**ACTIVITY:** Copy every line of the data that includes the string "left".
☆ ☆ ☆ ☆
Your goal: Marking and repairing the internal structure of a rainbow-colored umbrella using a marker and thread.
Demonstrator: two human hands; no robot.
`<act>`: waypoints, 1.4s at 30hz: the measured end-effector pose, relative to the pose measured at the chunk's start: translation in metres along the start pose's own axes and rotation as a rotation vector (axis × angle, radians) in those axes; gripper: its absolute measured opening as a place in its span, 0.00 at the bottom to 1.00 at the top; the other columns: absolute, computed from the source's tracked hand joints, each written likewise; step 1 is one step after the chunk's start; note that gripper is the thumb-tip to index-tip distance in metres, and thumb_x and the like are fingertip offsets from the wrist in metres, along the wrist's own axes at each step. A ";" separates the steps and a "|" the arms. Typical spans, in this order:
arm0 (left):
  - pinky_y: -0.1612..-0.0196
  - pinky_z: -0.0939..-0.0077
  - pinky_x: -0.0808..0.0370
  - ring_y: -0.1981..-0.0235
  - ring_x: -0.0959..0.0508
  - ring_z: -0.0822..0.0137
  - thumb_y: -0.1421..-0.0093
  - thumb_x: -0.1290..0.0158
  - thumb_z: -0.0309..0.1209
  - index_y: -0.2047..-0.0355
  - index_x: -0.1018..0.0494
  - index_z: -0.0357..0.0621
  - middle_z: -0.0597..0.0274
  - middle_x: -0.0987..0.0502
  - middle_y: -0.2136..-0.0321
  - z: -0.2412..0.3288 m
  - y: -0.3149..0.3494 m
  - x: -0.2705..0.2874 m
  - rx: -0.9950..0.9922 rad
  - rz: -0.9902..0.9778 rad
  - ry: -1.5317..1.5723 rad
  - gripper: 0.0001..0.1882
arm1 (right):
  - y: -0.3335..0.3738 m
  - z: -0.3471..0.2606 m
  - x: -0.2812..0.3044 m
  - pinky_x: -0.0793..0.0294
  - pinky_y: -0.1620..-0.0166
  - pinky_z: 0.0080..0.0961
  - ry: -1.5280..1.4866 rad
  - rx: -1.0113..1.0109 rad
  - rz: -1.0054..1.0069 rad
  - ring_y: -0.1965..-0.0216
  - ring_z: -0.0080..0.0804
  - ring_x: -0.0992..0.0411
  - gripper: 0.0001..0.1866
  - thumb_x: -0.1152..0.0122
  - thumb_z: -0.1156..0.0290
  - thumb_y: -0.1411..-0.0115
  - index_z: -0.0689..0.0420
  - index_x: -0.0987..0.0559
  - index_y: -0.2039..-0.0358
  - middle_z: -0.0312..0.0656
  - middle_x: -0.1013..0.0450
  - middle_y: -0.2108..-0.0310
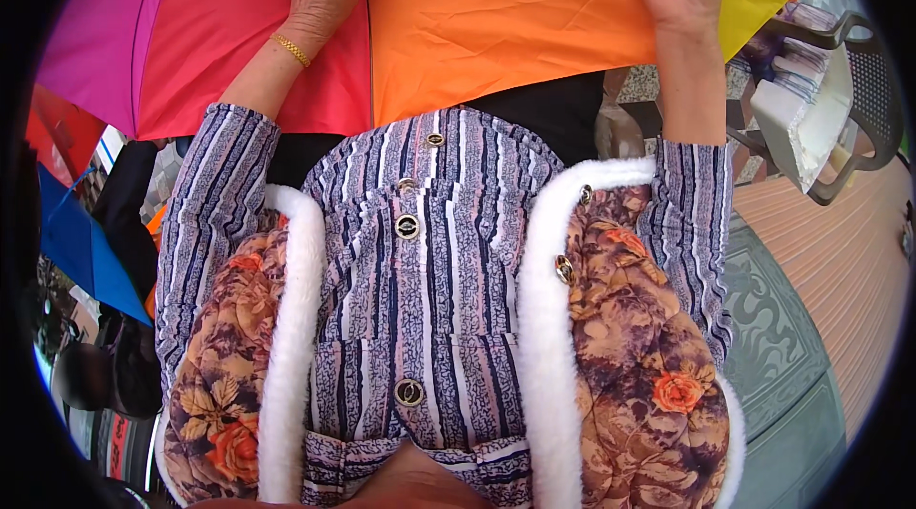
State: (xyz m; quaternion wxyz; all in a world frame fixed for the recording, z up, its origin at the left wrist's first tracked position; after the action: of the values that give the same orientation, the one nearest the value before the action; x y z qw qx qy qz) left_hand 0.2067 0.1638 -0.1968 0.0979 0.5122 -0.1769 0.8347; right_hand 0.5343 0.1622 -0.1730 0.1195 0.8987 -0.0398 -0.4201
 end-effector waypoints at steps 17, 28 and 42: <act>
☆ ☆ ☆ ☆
**TASK OUTPUT:**
arm0 (left):
State: (xyz m; quaternion wxyz; all in a world frame fixed for the recording, z up, its origin at the left wrist's first tracked position; after the action: of the values that give the same orientation, the one nearest the value before the action; x y z qw qx qy qz) left_hand 0.2067 0.1638 -0.1968 0.0979 0.5122 -0.1769 0.8347; right_hand 0.5343 0.1622 -0.1730 0.1195 0.8987 -0.0398 -0.4201

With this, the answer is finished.